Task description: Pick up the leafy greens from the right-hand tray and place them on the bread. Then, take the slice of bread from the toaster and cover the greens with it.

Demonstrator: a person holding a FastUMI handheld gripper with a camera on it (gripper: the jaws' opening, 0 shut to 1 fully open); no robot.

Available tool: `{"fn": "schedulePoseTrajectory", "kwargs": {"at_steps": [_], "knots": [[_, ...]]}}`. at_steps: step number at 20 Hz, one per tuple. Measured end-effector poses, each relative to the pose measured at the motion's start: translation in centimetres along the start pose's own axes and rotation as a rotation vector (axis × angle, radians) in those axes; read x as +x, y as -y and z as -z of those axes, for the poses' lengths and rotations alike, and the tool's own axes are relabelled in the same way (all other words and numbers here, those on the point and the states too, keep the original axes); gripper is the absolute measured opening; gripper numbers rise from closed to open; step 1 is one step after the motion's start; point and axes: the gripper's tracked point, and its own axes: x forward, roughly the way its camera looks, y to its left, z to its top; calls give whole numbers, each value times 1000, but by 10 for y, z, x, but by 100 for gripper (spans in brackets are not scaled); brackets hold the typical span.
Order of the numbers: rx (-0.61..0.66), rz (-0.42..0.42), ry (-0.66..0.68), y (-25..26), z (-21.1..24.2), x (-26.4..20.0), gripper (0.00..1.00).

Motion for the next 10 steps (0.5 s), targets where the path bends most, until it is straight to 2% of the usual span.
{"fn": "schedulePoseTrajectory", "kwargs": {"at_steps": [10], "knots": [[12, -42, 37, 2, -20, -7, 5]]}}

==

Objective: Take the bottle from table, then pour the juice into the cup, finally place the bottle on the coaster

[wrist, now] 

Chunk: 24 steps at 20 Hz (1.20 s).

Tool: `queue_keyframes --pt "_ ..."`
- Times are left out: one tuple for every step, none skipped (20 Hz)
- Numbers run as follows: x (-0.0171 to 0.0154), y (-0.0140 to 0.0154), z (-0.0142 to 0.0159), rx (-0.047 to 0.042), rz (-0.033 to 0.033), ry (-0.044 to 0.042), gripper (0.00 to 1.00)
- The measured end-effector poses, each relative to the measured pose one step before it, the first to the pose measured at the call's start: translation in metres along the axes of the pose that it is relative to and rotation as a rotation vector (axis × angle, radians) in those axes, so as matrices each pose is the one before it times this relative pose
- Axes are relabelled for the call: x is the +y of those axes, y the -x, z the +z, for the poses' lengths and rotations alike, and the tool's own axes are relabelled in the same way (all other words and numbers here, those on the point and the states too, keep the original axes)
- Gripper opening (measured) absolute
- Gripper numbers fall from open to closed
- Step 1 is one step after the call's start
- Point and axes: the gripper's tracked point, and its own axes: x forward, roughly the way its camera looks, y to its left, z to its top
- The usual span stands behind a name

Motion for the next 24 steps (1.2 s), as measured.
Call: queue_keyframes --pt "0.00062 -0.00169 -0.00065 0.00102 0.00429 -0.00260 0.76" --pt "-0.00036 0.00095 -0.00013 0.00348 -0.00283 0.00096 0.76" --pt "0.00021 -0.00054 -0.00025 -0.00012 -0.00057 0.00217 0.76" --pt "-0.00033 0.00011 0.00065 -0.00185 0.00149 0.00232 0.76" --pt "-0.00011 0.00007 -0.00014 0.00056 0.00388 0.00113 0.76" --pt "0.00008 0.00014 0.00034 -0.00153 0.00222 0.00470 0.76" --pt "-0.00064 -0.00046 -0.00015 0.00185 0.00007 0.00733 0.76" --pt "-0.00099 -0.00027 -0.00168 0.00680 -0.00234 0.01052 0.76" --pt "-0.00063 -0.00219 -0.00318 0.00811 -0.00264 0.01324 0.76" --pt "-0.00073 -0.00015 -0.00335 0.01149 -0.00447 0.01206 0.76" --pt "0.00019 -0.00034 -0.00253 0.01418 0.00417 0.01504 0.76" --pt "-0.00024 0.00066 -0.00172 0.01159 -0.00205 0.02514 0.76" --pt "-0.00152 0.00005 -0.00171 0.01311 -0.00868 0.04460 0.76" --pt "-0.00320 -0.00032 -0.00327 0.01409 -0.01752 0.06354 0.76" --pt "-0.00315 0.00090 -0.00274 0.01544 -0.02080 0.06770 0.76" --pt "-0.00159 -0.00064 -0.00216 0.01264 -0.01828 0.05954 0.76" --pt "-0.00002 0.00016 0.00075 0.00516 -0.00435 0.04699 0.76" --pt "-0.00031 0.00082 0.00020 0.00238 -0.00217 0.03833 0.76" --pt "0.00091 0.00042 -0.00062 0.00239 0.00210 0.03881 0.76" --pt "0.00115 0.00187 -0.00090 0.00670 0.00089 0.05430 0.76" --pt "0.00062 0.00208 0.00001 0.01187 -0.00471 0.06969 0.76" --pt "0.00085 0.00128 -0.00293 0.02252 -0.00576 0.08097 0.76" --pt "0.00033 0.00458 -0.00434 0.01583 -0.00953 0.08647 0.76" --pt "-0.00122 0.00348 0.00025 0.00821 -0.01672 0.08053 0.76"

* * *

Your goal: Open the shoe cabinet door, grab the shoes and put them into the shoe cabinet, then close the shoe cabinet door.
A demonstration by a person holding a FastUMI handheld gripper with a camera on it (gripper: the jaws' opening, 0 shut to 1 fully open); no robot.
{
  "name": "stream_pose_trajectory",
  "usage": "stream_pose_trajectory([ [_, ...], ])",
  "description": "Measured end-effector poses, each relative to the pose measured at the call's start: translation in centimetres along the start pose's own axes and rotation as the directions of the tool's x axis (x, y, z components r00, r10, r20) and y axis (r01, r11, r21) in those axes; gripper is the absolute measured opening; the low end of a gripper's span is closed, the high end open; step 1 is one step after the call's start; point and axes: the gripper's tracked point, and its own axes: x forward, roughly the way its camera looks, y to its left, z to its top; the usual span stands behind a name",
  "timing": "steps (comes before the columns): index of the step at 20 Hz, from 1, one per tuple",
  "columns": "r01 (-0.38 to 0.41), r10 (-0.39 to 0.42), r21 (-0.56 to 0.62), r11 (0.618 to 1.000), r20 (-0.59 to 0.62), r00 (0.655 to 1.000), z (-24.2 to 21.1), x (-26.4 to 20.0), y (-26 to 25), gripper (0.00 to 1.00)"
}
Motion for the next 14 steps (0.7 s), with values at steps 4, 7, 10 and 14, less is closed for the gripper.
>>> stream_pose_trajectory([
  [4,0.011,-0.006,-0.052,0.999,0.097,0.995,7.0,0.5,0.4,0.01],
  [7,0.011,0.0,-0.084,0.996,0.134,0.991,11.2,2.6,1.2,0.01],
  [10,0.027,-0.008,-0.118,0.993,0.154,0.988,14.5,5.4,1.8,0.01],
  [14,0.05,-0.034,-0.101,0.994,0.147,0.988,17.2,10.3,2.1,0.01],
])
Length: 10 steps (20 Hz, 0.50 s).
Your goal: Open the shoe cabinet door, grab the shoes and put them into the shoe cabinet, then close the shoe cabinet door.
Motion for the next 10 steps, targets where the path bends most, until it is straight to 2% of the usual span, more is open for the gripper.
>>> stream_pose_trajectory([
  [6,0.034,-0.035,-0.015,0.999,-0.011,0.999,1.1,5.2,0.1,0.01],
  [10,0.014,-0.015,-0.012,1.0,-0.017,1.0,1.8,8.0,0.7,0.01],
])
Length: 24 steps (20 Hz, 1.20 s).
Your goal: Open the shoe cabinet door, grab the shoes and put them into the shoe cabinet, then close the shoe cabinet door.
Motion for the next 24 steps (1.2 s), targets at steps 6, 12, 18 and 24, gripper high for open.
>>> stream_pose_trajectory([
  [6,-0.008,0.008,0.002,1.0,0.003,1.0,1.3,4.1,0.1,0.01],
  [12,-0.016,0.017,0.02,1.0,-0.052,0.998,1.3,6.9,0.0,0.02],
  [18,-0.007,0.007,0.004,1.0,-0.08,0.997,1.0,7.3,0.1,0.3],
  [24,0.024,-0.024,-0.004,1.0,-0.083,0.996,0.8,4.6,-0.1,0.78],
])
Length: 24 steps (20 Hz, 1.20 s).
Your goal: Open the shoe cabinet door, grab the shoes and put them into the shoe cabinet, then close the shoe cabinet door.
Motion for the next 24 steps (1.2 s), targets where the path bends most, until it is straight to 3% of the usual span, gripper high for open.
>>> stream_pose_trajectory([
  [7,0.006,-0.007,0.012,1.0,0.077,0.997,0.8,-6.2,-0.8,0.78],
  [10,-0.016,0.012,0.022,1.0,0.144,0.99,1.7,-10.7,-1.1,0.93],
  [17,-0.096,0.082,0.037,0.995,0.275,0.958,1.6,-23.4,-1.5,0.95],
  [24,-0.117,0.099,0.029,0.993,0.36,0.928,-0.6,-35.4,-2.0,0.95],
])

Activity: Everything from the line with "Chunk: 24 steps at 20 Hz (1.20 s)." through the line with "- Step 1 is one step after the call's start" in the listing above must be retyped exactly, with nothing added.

Response below:
Chunk: 24 steps at 20 Hz (1.20 s).

Tool: `queue_keyframes --pt "_ ..."`
- Times are left out: one tuple for every step, none skipped (20 Hz)
- Numbers run as follows: x (-0.0171 to 0.0154), y (-0.0140 to 0.0154), z (-0.0142 to 0.0159), rx (-0.047 to 0.042), rz (-0.033 to 0.033), ry (-0.044 to 0.042), gripper (0.00 to 1.00)
- The measured end-effector poses, each relative to the measured pose one step before it, the first to the pose measured at the call's start: translation in metres along the axes of the pose that it is relative to and rotation as a rotation vector (axis × angle, radians) in those axes, so as matrices each pose is the one before it times this relative pose
- Axes are relabelled for the call: x is the +y of those axes, y the -x, z the +z, for the poses' lengths and rotations alike, and the tool's own axes are relabelled in the same way (all other words and numbers here, those on the point and the states too, keep the original axes)
- Gripper opening (measured) absolute
- Gripper numbers fall from open to closed
- Step 1 is one step after the call's start

The required output has been given.